Obama is right: US democracy is fragile

Former President Barack Obama was right to ...

Posted: Dec. 10, 2017 10:13 PM
Updated: Dec. 10, 2017 10:14 PM

Former President Barack Obama was right to speak out Thursday at the Economic Club of Chicago to warn Americans about the fragility of our democracy. Signs abound that our freedoms are under siege, not only from foreign enemies such as Vladimir Putin but also from forces inside our country, starting with the radicalized elements of the Republican Party.

Obama raised eyebrows for referencing the rise of Adolf Hitler in Germany in calling attention to how "things could fall apart quickly" in our country when a divided population falls prey to those offering "simple answers." The right-wing press rejected the implicit parallel Obama made between President Donald Trump and history's most famous Jew-hater, especially given the giant Hanukkah gift Trump just gave Israeli hard-liners by declaring Jerusalem Israel's capital. And it's true that Trump is not going to declare an old-fashioned dictatorship: Today's authoritarians (such as Putin) exercise repression differently.

Yet Obama likely did not make the comparison casually. He's a practiced politician and prudent speaker who not only says very little "off the cuff" in public but who also knows better than anyone else the gravity of the current threats to the integrity of our democracy -- and what it will take to wake Americans up to the dangers of being "complacent," as he puts it.

It's no secret that Trump has sought to weaken our democratic norms and discredit the very societal institutions that can act to expose the wrongdoing of him and his allies.

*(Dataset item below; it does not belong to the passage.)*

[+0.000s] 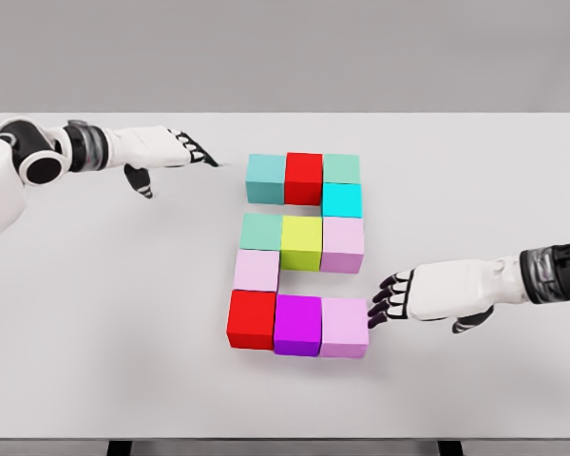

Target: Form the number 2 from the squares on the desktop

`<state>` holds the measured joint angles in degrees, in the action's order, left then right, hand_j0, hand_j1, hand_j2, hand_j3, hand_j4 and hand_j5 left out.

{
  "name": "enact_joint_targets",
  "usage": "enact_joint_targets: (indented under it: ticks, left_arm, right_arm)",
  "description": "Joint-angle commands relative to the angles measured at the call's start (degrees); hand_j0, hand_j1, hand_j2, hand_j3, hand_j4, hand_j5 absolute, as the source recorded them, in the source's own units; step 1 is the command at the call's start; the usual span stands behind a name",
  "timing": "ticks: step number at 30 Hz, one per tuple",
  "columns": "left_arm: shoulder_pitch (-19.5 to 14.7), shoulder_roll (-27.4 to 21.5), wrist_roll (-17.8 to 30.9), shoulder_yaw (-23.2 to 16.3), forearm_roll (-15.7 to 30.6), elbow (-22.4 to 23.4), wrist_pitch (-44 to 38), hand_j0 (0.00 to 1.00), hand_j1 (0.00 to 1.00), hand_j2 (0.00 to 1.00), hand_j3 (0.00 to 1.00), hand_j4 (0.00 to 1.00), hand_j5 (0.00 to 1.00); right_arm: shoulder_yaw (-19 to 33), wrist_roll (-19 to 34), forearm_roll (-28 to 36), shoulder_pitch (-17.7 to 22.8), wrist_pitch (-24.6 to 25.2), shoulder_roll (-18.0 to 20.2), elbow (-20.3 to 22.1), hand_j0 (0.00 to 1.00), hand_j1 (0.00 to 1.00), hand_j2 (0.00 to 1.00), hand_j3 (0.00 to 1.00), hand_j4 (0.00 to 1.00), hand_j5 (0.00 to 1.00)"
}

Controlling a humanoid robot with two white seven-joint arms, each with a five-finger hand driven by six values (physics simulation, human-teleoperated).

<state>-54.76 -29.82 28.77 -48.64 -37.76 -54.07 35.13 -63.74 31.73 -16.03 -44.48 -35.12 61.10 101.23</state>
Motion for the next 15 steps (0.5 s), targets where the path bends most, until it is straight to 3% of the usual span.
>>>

His attacks on the press, judiciary and our country's intelligence services are right out of the authoritarian playbook, as is his cultivation of a leader cult. This was clear when the President replied with, "I'm the only one that matters," when he was asked about filling State Department positions that remain vacant.

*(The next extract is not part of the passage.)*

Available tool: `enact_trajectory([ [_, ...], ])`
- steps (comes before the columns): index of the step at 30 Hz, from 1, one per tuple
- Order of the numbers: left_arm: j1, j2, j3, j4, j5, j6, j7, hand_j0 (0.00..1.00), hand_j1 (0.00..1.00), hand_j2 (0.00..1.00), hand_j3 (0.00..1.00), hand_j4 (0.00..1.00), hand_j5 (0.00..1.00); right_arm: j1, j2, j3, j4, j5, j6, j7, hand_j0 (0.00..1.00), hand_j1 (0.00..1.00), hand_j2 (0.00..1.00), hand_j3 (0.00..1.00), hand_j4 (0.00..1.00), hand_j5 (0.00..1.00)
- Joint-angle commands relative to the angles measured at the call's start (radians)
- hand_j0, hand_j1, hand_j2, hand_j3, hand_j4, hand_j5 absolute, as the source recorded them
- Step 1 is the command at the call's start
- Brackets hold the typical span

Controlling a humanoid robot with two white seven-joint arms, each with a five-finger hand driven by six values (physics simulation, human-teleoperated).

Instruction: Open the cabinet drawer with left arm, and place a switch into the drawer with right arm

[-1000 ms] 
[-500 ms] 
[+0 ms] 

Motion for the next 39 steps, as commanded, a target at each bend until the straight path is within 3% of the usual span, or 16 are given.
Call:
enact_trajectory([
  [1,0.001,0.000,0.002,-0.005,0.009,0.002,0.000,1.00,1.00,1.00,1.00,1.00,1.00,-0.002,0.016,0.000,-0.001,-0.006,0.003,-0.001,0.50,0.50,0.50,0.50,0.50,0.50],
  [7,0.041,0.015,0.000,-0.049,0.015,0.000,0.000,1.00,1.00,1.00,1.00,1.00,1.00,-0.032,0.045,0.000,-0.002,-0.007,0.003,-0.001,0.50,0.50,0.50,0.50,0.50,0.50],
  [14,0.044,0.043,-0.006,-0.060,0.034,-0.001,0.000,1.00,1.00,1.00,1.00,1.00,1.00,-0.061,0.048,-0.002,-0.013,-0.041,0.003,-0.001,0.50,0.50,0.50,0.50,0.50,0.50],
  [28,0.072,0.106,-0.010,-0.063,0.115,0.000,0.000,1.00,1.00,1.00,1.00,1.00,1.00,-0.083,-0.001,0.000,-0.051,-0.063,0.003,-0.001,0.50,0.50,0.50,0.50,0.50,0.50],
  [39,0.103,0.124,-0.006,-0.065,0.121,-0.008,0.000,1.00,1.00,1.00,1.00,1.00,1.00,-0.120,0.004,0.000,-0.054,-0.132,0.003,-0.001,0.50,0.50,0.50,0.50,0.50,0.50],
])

Still, leaders need allies to destroy a democracy. The GOP fulfills that role well. The party and Trump's support for Roy Moore, accused of sexual abuse and racism, says everything about their partnership. (Moore, who has denied the allegations, recently commented that things were better in America, even during slavery, because families were more united.)

In fact, the words and actions of many GOP elected officials show a pattern of subversive behavior of the type that has always helped authoritarians come to power. Here are a few examples:

1. The execution of political opponents ranks up there on indexes of anti-democratic behaviors -- it was a favorite tactic of Hitler -- so it's notable that the GOP leadership never publicly reprimanded state lawmakers, Al Baldasaro of New Hampshire and John Bennett of Oklahoma, for calling for Trump's Democratic competition, Hillary Clinton, to be killed.

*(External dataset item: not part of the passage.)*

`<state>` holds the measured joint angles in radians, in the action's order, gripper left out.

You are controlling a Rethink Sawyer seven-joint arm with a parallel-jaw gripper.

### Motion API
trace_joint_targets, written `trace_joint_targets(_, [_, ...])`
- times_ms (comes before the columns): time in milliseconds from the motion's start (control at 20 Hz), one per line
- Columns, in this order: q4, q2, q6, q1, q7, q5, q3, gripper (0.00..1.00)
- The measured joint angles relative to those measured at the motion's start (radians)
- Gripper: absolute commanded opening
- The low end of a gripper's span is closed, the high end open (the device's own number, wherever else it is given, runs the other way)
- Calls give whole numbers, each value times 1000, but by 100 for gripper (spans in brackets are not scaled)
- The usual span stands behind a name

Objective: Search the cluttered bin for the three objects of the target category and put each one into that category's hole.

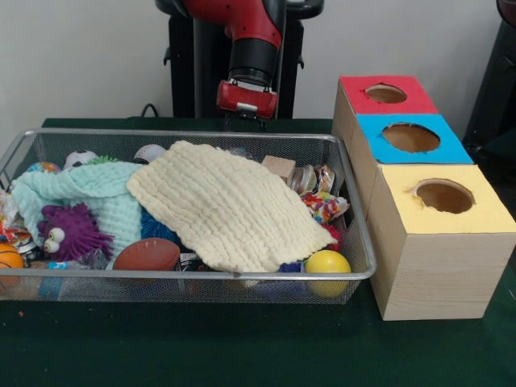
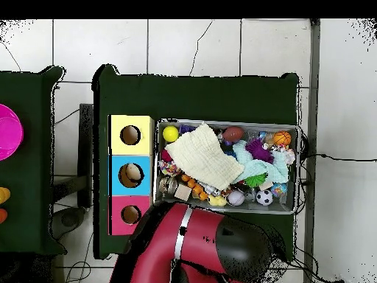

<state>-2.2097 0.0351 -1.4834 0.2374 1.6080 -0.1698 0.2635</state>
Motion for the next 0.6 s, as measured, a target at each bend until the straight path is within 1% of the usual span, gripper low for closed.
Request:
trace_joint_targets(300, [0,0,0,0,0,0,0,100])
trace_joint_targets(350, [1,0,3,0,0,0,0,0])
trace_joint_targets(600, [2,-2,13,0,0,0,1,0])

When the Secret Service began to investigate Baldasaro after he said that Clinton should be "shot for treason," Trump stepped in to praise him, shutting down any potential fallout or moral stand by his allies. Baldasaro would later blame the "liberal media" for taking his comments and running with them.

2. Calls for persecution of the press and intellectuals (both cataloged as destructive critics) are another authoritarian mainstay. Texas GOP Gov. Greg Abbott has been in the forefront of elected officials engaging in intimidation tactics. He received no negative public feedback from the Republican leadership when he joked about shooting journalists (even showing off his own target practice sheet while doing so) in May. And his loathing of professors is as passionate as his belief that students should be able to have guns in those professors' classrooms.

3. The GOP's ringmaster in all of this violent talk is the National Rifle Association's Wayne LaPierre, who in April called "political elites, media elites, and academic elites" America's "biggest domestic threats." Those who have lived in repressive regimes around the world will shudder at such language, since they know where it can lead. Right now, hundreds of professors and journalists sit in Turkish jails, victims of President Recep Tayyip Erdogan's own purges of these sectors. It's not inconceivable to think that US prisons couldn't someday look like this, given the actions and rhetoric of GOP leaders and the fact that Trump reportedly asked then-FBI Director James Comey in February about jailing journalists who leaked classified information.

In the history of authoritarian regimes, what's most notable, beyond the noise of rallies and propaganda, is the silence of political influencers who could have prevented those leaders from acting. The window for such action is now. Obama should be applauded for speaking up, and it's high time for sitting politicians of both parties to do the same.